More people did achieve optimal LDL levels (22 percent versus 28 percent) and were non-smokers (rising from 45 percent to 50 percent) during the same time period, but those gains were outweighed by fewer people having good blood pressure (48 percent versus 43 percent) or blood sugar control (falling from 67 percent to 58 percent).

In fact, “many people feel the decline in [heart] risk factors is leveling off and there will be an acceleration of cardiovascular disease,” said AHA spokesman Dr. Roger Blumenthal, professor of medicine in the division of cardiology at Johns Hopkins School of Medicine in Baltimore.

Things don’t bode well for the next generation, either: U.S. Centers for Disease Control and Prevention statistics now put the number of obese children and teens in the United States at about one-third.

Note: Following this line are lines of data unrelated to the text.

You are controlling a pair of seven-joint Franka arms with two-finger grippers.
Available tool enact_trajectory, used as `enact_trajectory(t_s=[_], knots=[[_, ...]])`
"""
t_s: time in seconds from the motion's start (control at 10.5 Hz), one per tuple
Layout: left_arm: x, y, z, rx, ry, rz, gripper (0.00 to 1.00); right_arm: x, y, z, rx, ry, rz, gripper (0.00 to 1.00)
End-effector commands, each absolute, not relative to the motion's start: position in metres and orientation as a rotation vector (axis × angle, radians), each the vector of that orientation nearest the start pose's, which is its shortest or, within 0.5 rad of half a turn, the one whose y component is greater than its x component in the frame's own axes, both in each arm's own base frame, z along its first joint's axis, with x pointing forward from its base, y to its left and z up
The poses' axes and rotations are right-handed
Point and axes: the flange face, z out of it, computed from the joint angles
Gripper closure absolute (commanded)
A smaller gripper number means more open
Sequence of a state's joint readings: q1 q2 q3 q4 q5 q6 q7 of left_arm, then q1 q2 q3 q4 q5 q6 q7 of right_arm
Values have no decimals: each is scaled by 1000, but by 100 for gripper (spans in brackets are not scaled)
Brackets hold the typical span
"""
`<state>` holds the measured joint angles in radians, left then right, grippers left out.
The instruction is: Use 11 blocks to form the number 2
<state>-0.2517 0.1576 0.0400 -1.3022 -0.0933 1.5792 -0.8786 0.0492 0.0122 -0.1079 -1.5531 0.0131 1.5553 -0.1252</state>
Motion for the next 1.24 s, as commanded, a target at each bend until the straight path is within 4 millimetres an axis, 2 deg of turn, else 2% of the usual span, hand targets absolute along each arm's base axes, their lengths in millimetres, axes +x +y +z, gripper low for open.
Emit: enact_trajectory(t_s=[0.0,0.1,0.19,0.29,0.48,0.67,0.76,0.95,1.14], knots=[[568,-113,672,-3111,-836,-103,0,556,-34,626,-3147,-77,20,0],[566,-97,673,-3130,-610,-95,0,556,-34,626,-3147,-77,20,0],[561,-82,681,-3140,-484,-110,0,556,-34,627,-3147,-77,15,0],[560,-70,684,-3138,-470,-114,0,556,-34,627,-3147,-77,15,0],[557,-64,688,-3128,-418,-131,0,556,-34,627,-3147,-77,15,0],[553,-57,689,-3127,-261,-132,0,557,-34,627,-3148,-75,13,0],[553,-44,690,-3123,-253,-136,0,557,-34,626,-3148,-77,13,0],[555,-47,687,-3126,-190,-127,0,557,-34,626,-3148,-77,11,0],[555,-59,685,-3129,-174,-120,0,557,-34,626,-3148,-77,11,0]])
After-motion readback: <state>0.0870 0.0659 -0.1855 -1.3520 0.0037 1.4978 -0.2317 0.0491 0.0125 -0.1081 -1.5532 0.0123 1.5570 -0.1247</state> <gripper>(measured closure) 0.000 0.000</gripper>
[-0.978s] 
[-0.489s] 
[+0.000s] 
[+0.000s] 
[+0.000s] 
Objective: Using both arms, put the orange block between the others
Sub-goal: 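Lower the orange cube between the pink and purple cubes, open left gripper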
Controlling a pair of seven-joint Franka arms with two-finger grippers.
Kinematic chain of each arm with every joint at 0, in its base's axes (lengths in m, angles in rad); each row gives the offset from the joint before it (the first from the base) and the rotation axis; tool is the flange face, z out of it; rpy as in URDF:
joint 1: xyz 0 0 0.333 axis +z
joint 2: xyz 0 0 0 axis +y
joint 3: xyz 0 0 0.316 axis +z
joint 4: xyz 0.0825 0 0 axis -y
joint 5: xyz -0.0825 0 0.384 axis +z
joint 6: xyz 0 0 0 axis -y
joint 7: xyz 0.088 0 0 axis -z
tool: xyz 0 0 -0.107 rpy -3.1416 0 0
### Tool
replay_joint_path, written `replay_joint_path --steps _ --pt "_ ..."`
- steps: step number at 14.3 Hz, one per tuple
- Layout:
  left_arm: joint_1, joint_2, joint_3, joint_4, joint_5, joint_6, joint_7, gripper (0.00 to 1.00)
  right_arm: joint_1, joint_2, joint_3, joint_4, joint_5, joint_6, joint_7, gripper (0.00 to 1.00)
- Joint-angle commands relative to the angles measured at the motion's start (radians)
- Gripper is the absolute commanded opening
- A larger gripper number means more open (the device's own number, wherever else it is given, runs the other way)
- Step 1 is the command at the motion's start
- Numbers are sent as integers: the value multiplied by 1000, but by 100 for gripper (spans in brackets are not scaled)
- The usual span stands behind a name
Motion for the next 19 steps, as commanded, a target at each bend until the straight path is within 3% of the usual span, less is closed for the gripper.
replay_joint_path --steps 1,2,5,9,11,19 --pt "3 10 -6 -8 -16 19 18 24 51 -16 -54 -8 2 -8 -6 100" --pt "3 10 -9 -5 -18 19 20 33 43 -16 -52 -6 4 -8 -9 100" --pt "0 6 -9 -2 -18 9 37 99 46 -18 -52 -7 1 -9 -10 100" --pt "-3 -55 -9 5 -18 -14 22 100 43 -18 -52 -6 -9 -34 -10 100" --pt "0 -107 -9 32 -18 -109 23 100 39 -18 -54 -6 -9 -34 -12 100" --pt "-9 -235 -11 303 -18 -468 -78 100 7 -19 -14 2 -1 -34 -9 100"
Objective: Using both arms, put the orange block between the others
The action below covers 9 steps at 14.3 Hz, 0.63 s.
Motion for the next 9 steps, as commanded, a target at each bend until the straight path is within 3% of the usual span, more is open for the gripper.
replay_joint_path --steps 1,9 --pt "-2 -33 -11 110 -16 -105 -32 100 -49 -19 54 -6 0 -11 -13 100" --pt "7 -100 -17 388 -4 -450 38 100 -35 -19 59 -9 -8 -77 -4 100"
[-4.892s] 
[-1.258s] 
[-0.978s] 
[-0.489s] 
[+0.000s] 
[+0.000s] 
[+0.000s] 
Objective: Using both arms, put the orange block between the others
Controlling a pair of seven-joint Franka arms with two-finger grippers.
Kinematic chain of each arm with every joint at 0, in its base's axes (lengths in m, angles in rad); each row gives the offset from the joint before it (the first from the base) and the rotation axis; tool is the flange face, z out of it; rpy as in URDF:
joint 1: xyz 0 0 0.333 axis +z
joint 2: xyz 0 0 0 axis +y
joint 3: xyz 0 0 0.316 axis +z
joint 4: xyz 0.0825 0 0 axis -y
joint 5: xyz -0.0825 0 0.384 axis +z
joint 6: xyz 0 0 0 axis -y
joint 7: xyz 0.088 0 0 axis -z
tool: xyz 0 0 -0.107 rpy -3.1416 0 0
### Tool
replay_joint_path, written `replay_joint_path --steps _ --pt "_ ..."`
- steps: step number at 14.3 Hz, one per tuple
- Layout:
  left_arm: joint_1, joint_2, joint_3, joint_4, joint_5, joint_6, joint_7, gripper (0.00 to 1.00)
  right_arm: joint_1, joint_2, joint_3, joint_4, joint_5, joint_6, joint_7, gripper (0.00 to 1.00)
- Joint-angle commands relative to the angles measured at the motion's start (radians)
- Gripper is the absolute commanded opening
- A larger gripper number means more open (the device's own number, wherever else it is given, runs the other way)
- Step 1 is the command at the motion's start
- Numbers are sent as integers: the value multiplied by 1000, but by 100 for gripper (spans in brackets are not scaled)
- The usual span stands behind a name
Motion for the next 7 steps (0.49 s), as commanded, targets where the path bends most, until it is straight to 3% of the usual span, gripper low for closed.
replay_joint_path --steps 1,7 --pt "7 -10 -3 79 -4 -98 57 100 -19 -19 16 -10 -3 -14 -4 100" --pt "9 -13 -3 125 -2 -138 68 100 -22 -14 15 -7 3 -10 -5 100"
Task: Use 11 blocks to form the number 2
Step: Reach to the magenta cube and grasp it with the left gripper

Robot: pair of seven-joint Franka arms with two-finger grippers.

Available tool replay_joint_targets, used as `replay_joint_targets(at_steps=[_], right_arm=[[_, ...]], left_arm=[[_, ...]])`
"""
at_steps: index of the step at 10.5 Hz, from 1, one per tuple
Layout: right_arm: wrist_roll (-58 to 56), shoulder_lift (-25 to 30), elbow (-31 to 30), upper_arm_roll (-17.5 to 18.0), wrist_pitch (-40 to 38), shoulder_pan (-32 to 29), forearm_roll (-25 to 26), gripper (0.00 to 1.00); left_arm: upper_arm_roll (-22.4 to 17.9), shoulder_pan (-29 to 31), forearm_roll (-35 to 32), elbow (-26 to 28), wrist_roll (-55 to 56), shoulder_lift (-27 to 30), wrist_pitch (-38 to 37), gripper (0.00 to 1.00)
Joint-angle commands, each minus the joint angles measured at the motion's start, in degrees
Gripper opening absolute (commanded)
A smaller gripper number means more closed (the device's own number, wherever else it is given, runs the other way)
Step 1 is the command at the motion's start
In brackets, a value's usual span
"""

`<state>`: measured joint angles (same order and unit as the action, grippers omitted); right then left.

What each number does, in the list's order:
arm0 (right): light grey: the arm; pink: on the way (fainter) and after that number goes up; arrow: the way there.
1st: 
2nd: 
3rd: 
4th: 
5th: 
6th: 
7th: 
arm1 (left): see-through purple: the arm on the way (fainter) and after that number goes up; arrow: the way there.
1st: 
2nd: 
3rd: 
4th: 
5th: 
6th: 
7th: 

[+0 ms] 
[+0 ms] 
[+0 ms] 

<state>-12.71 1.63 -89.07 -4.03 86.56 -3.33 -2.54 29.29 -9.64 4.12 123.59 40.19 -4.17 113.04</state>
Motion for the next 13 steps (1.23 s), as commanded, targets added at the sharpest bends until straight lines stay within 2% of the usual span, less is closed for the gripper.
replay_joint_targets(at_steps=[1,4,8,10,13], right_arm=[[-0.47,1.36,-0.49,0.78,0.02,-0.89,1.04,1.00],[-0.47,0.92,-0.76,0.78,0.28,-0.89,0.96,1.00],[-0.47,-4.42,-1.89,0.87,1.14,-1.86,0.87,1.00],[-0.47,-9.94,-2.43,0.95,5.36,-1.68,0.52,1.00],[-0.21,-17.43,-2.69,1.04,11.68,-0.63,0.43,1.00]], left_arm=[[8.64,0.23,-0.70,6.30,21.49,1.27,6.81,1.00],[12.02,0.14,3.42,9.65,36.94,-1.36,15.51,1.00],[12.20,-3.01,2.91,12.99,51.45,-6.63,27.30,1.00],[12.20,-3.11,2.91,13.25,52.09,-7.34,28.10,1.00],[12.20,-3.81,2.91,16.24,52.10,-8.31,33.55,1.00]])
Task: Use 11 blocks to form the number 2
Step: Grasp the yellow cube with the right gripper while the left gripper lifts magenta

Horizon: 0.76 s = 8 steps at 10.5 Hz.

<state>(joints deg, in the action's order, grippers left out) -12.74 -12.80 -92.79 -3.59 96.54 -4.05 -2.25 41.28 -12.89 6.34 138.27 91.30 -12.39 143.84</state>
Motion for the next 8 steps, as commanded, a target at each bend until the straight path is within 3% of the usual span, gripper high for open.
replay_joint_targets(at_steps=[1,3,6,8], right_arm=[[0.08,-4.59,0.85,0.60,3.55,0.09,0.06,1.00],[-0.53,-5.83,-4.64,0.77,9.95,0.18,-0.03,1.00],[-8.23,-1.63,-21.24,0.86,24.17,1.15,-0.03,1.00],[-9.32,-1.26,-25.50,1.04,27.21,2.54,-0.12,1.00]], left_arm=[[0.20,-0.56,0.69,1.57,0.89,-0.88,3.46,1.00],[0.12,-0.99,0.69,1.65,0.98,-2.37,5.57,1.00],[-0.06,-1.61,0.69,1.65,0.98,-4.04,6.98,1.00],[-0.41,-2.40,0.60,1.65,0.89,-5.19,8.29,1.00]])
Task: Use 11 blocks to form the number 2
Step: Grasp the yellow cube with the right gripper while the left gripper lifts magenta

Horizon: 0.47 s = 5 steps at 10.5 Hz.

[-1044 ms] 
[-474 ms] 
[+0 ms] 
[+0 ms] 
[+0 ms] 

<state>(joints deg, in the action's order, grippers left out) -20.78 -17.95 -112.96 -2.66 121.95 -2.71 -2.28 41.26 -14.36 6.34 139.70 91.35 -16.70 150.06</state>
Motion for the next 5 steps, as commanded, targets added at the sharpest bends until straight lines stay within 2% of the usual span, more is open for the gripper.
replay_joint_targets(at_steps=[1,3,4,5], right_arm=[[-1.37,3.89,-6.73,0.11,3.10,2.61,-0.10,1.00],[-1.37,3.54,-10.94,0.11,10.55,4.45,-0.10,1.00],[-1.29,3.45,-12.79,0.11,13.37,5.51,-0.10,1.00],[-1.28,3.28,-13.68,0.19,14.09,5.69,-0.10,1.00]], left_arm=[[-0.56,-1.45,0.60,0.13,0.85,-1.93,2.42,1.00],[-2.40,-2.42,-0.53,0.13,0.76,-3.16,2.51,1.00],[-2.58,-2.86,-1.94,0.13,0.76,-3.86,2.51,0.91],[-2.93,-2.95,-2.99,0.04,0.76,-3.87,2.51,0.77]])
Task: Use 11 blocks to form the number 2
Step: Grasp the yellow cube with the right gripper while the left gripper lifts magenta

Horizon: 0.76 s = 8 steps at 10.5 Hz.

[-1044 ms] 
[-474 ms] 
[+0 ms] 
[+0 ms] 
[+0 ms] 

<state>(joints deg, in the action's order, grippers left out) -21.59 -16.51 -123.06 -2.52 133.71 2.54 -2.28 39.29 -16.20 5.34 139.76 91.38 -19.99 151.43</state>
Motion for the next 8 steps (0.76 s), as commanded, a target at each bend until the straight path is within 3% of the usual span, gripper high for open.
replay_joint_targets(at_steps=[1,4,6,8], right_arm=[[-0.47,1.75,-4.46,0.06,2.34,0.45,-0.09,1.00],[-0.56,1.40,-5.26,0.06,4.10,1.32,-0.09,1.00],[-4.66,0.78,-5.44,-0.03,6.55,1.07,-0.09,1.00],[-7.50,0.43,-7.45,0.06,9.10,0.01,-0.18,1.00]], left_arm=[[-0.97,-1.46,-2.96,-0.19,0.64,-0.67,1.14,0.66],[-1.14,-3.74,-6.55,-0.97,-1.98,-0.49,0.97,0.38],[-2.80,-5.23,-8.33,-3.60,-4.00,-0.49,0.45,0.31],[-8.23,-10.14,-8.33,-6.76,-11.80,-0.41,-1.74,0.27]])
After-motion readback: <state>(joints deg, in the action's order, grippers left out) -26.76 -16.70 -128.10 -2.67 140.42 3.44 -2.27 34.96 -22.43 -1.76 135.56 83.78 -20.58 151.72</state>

“The prevalence of obesity and oversight in the U.S. and all developed countries is on the rise and reaching epidemic proportions among both adults and children,” said Dr. David Crowley, lead author of a study on child obesity and a cardiology fellow at Cincinnati Children’s Hospital. “In the course of the past three decades, the prevalence of obesity has doubled or in some cases tripled across all pediatric age groups.”

Not only have children and teens become heavier, their hearts have become unhealthily thicker, as measured by left ventricular mass (LVM), indicating a higher risk for heart disease down the line.

“Left ventricular mass is a marker of stress on the heart and a predictor of heart attack and stroke,” Crowley explained.

Between the mid-1980s and today, average BMIs in this sample of children went from 18.1 to 19.9, while LVM jumped from 31.4 to 32.7. Males and blacks fared worse than their female and/or white peers.

There were nearly twice as many overweight and obese children in the later period compared to the earlier era: 35 percent versus 20 percent. And the number of children with abnormally thick hearts more than doubled, Crowley reported.

“The obesity epidemic is indeed having adverse effects on the hearts of children compared to two decades ago,” he said. “Today’s children have higher BMI and higher LVM and therefore are at a higher risk of heart attack and stroke. If we do not get a handle on this in this country, if kids continue to get heavier, their hearts will inevitably get thicker and kids will be at higher risk of heart attacks and stroke.”

Simple denial may be a component of this disaster, speculated a third study. It found that a large proportion of obese people believe their body size is normal and that they don’t need to shrink. Some even believe they could safely gain more weight.

Almost one in 10 surveyed said they were okay with the size of their bodies after picking from a series of silhouettes the one they felt best represented their image of themselves.

This same group also thought they were healthy, even though many of them had risk factors for heart disease such as diabetes or high blood pressure.

Ironically, individuals who were actually average or thin thought they were larger than they really were.

“Obesity is not benign,” noted study lead author Dr. Tiffany Powell, a cardiology fellow at the University of Texas Southwestern Medical Center in Dallas. “This underscores the need for us as physicians to understand that we not only need to target those who have misperceptions in clinical settings, but we also need to do work at developing community programs targeting those who avoid the health-care system,” Powell said.

“From our data, it looks like those who have misperceptions of body size are much less likely to be seen by physicians,” she added.

Two other groups of researchers at the AHA meeting presented yet more reasons to lose weight. In one study, obese patients who lost weight saw a healthy normalization of the chambers in the right side of the heart (although it’s unclear if this results in decreased risk for actual heart problems). And in another study, weight-loss surgery reduced the size of enlarged hearts. Enlarged hearts carry with them the risk of heart failure.